British Governor of Bombay

George Brown (15 December 1775 – 1 May 1819) was an East India Company civil servant and the British governor of Bombay from 11 August 1811 to 12 August 1812. Acting temporarily in the role after the death in office of Jonathan Duncan, he was replaced by Sir Evan Nepean. His time in office included work combatting Indian infanticide and communication with Muhammad Ali of Egypt on the Ottoman–Wahhabi war.

==Early life==
George Brown was born on 15 December 1775, the son of Thomas Brown, an East Indies merchant, and Hannah Heptinstall. He was their sixth child.

==Career==
Brown became an employee of the East India Company in the Bombay Civil Service, working in India as a writer (clerk) as early as 2 April 1789, when he had a covenant created. He returned to Britain on furlough in early 1808 and visited his family at Winifred House in Bath, Somerset.
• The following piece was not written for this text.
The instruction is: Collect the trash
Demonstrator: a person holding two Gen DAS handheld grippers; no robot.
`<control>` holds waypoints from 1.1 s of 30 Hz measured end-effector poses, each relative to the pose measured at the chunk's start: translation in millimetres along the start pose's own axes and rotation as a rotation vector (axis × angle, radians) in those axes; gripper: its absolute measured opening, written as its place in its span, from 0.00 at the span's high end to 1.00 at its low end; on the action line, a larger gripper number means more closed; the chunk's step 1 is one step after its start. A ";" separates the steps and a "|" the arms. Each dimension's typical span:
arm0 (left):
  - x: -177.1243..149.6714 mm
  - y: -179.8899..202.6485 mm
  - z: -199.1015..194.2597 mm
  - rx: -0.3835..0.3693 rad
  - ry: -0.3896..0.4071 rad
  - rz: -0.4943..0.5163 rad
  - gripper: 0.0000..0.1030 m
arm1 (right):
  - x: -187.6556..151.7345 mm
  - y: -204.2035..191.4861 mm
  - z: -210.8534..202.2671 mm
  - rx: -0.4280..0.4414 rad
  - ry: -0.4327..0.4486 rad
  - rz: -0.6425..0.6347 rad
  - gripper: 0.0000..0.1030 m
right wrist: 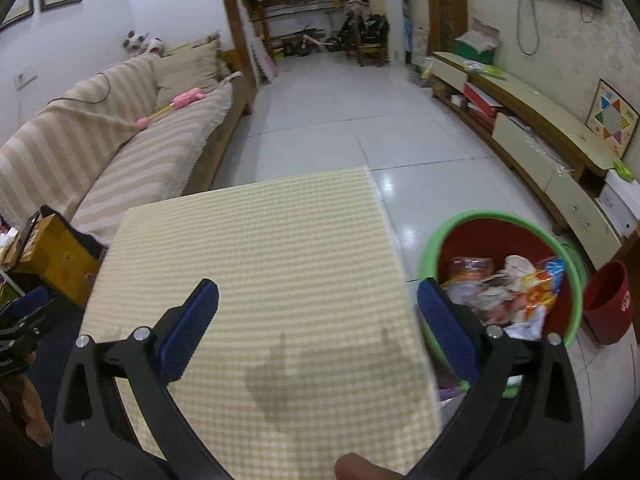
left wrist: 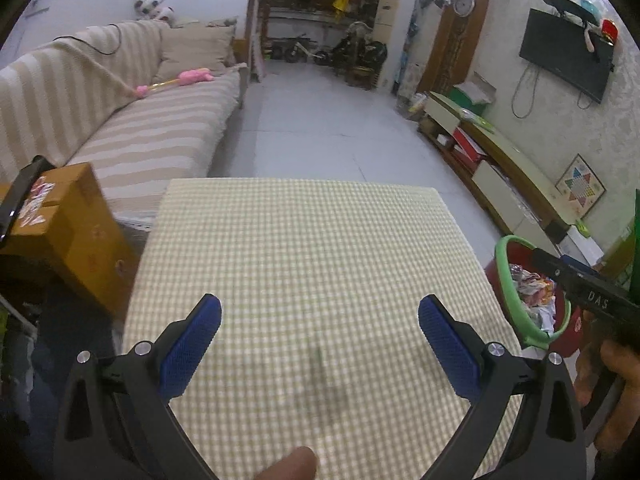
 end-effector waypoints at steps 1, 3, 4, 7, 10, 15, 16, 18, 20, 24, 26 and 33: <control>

Brown was appointed Third Member of the Bombay Council while in Britain on 18 January 1811. He sailed to India on board the merchant ship Northampton on 11 March, and took his seat in Bombay on 23 July.

With Brown serving as Senior Member of Council, on 11 August the Governor of Bombay, Jonathan Duncan, died in office. As the next-most senior official, Brown assumed post to officiate as governor until a new appointee could be sent out. Brown continued the policy Duncan had begun of combatting infanticide among the Indian population, supporting Captain James Rivett-Carnac in his expedition against Jam Jasaji Lakhaji, ruler of Nawanagar State.

In November the same year, Brown refused a request for military aid from Muhammad Ali of Egypt, who was fighting the Ottoman–Wahhabi war in which Britain was neutral. By July 1812 setbacks in his campaign against the Wahhabis led Ali to again request help from Brown, but this was once more refused, although Brown allowed Ali's agent to purchase military supplies to return with. Brown continued in office until Sir Evan Nepean arrived from England to replace him on 12 August 1812. Brown remained on the council, by 1814 still taking precedent as Third Member of Council, behind Nepean and Sir Miles Nightingall. During this time he served as a vice-president of the Bombay Bible Society. He resigned from the Bombay Council on 7 September 1817.

==Personal life==
While in Britain on furlough in 1808 Brown met and debated marriage to Ellen Sneade, however she was resolutely engaged to another. Despite Brown being presented by his family as a better prospect due to his position in India, nothing came of it. Instead he married Hannah Roberts of Grittleton House on 16 February 1811, in Grittleton, Wiltshire. She travelled with him to India alongside his niece, Hannah Brown. Arrived in India, Brown organised the marriage of Hannah Brown to Captain Monier Williams, with their subsequent children including Sir Monier Monier-Williams. Brown's wife became the patroness of the female branch of the Bombay Bible Society. Together they had one son and five daughters.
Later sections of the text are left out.